The task: After locating the line that contains "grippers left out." in the records below, write out exactly that line and each line after it through the one that contains "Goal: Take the", and nothing else.

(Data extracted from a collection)

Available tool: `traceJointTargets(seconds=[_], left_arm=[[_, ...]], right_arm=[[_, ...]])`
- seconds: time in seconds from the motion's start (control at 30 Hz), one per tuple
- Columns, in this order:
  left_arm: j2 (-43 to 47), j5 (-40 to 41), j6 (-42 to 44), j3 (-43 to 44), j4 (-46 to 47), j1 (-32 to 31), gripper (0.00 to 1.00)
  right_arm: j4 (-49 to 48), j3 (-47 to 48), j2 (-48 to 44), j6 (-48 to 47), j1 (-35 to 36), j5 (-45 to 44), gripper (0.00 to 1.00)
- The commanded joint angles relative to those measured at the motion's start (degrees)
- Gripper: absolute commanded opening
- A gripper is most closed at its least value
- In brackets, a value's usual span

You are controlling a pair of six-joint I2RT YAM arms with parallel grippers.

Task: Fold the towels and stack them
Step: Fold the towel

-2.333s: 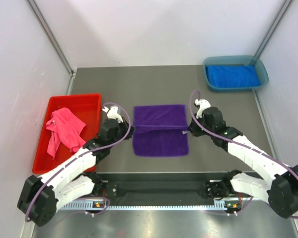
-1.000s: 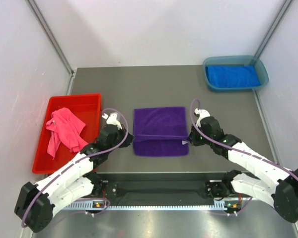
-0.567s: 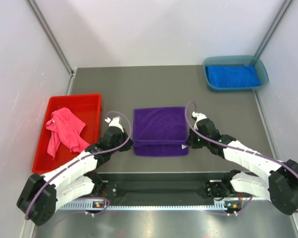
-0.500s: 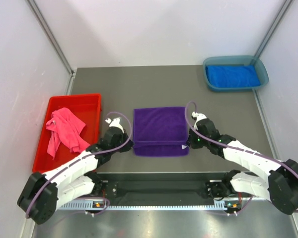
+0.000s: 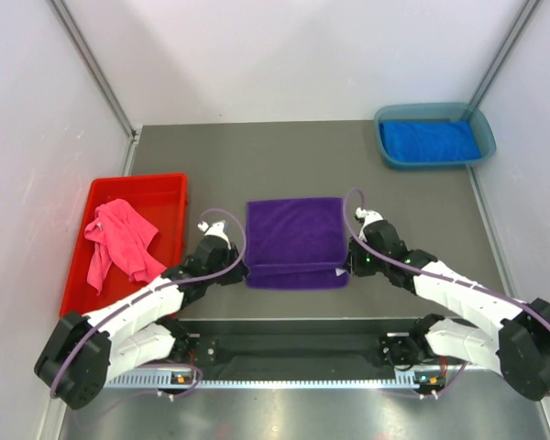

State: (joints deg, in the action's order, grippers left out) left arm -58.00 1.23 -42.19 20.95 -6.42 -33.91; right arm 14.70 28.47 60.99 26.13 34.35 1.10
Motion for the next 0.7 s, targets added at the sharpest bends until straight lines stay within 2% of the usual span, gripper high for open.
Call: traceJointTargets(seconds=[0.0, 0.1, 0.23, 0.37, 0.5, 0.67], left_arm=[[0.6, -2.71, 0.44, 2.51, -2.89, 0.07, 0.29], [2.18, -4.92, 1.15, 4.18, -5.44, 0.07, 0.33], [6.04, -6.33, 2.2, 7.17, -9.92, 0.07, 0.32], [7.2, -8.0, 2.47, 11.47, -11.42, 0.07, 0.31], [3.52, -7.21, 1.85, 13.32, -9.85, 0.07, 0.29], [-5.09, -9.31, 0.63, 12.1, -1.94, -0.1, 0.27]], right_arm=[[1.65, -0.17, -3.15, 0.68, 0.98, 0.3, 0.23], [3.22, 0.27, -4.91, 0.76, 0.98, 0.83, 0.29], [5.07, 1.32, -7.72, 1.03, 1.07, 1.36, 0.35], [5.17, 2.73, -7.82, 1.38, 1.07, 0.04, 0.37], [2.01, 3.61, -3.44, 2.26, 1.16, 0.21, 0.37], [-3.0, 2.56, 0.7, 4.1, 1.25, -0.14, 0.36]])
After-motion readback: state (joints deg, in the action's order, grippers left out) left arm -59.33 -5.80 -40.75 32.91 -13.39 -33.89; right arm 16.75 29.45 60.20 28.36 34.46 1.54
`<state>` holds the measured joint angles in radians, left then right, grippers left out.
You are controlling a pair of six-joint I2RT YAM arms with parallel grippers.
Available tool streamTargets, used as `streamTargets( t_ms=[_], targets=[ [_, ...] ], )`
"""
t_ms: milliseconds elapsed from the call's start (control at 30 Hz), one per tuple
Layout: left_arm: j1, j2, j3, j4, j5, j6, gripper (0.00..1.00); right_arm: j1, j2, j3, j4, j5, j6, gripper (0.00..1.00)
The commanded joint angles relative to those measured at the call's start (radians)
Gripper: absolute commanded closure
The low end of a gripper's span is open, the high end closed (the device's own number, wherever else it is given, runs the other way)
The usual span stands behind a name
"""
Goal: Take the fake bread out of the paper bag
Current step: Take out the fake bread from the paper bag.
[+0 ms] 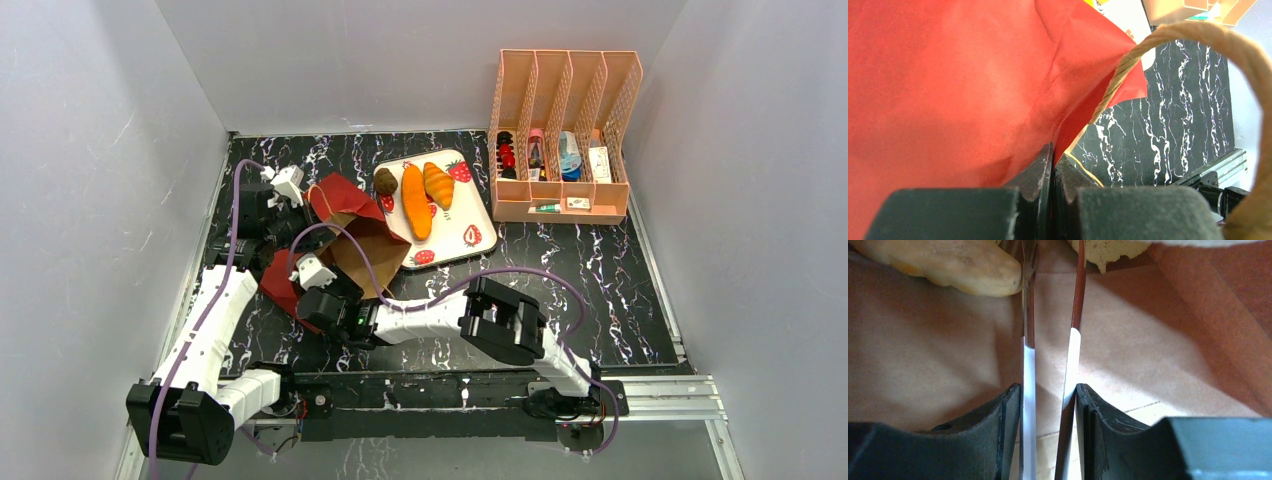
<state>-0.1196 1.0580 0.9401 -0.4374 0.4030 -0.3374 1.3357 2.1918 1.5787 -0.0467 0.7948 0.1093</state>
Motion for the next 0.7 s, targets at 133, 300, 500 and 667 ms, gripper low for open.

Problem solution:
`<state>` holds the measured joint angles in radians, left then right, grippers left out.
You are controlling a pair of six-joint I2RT YAM arms with parallel grippers.
Available tool streamTargets, used as `streamTargets( t_ms=[_], targets=[ [_, ...] ], )`
"""
t_ms: milliseconds elapsed from the call's start (control at 30 Hz), one per tuple
Layout: left_arm: j1, j2, j3, j4, j5, j6, gripper (0.00..1.00); right_arm: j1, j2, j3, j4, j5, j6, gripper (0.00..1.00)
The commanded joint angles relative to those measured at the call's start (radians)
Gripper: absolute commanded closure
The low end of a gripper's span is open, the high end closed (the device's own number, wherever else it is given, runs the other way)
The usual span stands behind a name
"""
Goal: Take the fake bread out of the paper bag

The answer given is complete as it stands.